What does this mean geometrically? Here are the three criteria above in pictorial language:

  1. "$f(a)$ is defined" means there's a point on the graph at a.
  2. "$\lim_{x \to a} f(x)$ is defined" means the graph approaches a single numerical value as you get close to a.
  3. "$\lim_{x \to a} f(x) = f(a)$ " means that the value you're approaching is the value that f actually takes on --- there are "no surprises".

The first criterion means that there can't be a hole or gap in the graph. This also rules out vertical asymptotes. Here are some pictures of these kinds of discontinuities:

$$\hbox{\epsfysize=2.2in \epsffile{contin1.eps}}$$

The second criterion means that the graph can't "jump" at a. This is a jump discontinuity:

$$\hbox{\epsfysize=1.1in \epsffile{contin2.eps}}$$

A jump discontinuity occurs when the left and right-hand limits aren't equal.

The third criterion means that the graph is "filled in" at $x = a$ as you'd expect. You don't get close to a expecting one value and then find that $f(a)$ is something different, as you do below:

$$\hbox{\epsfysize=1.1in \epsffile{contin3.eps}}$$

This is called a removable discontinuity because you could make the function continuous by filling in the hole. In terms of limits, it means that $\displaystyle \lim_{x\to a} f(x)$ exists, but $\displaystyle \lim_{x\to a} f(x) \ne f(a)$ .
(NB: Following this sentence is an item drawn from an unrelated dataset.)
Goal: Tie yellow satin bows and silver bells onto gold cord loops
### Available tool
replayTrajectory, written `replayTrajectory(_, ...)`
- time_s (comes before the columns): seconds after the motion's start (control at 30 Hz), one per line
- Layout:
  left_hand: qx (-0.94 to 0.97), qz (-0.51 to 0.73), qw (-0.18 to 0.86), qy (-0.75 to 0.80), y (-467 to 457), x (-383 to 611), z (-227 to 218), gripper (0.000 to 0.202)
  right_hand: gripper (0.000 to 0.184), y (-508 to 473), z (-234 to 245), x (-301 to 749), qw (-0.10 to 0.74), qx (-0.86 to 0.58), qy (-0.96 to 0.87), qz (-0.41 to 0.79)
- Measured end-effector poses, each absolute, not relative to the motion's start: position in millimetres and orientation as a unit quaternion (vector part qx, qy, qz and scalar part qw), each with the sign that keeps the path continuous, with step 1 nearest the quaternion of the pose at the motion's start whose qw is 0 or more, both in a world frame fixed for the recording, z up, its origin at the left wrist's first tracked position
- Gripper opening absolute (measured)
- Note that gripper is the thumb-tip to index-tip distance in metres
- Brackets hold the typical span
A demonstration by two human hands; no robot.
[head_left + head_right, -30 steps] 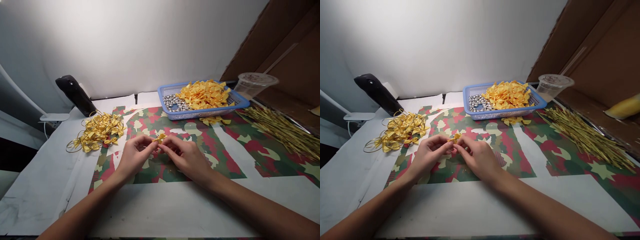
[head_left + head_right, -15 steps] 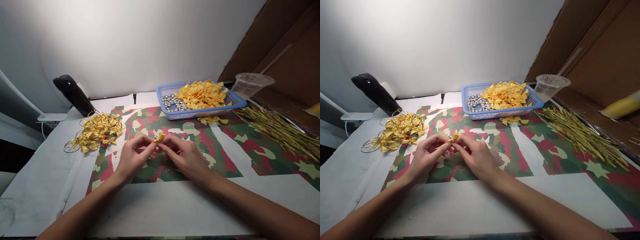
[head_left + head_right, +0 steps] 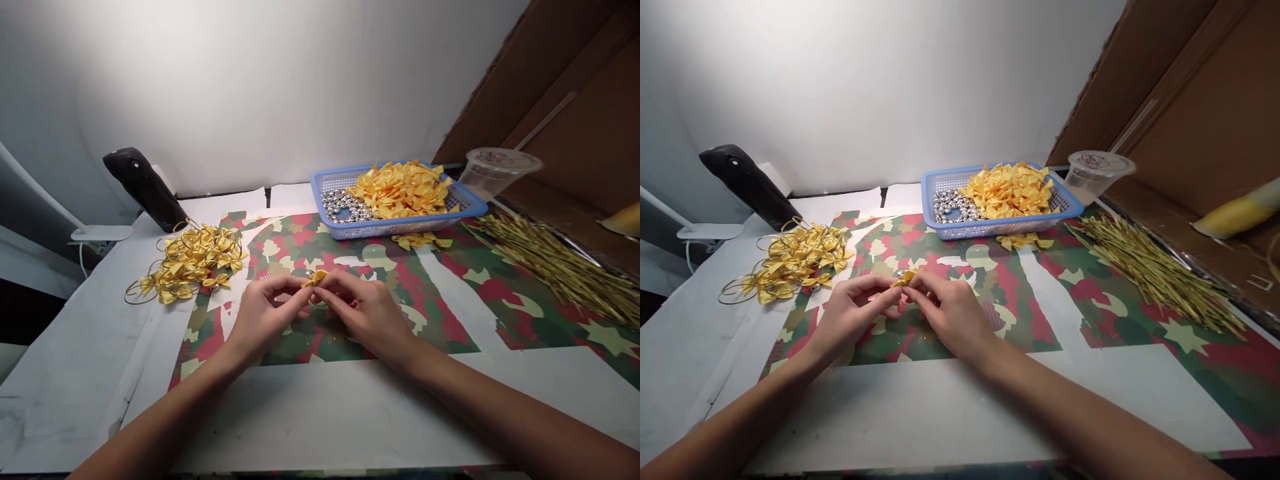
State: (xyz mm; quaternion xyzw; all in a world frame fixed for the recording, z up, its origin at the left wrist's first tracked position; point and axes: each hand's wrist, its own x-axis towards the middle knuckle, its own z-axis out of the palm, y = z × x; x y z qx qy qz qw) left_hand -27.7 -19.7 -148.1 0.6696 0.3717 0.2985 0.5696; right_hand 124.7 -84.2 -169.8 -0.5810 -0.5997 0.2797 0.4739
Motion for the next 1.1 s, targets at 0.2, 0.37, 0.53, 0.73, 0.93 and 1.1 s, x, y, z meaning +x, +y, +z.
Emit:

Here are some classes of continuous functions:


Example. $f(x)
   = 10x^{100} - 15 x + 41$ is continuous for all x, since it's a polynomial.

$\tan x$ is continuous for all x except odd multiples of $\dfrac{\pi}{2}$ . ($\tan x$ is undefined at odd multiples of $\dfrac{\pi}{2}$ .)

$\sqrt{x}$ is continuous for $x \ge
   0$ . ($\sqrt{x}$ is undefined for $x < 0$ .)


Example. What kind of discontinuity does $f(x) = \dfrac{x^2 - 1}{x^2 - x - 2}$ have at $x = -1$ ?

Since

$$\lim_{x\to -1} \dfrac{x^2 - 1}{x^2 - x - 2} = \lim_{x\to -1} \dfrac{(x - 1)(x + 1)}{(x - 2)(x + 1)} = \lim_{x\to -1} \dfrac{x - 1}{x - 2} = \dfrac{2}{3},$$

the limit is defined. However, $f(-1)$ is undefined. Therefore, there is a removable discontinuity at $x = -1$ . I could make the function continuous at $x = -1$ by defining $f(-1) = \dfrac{2}{3}$ .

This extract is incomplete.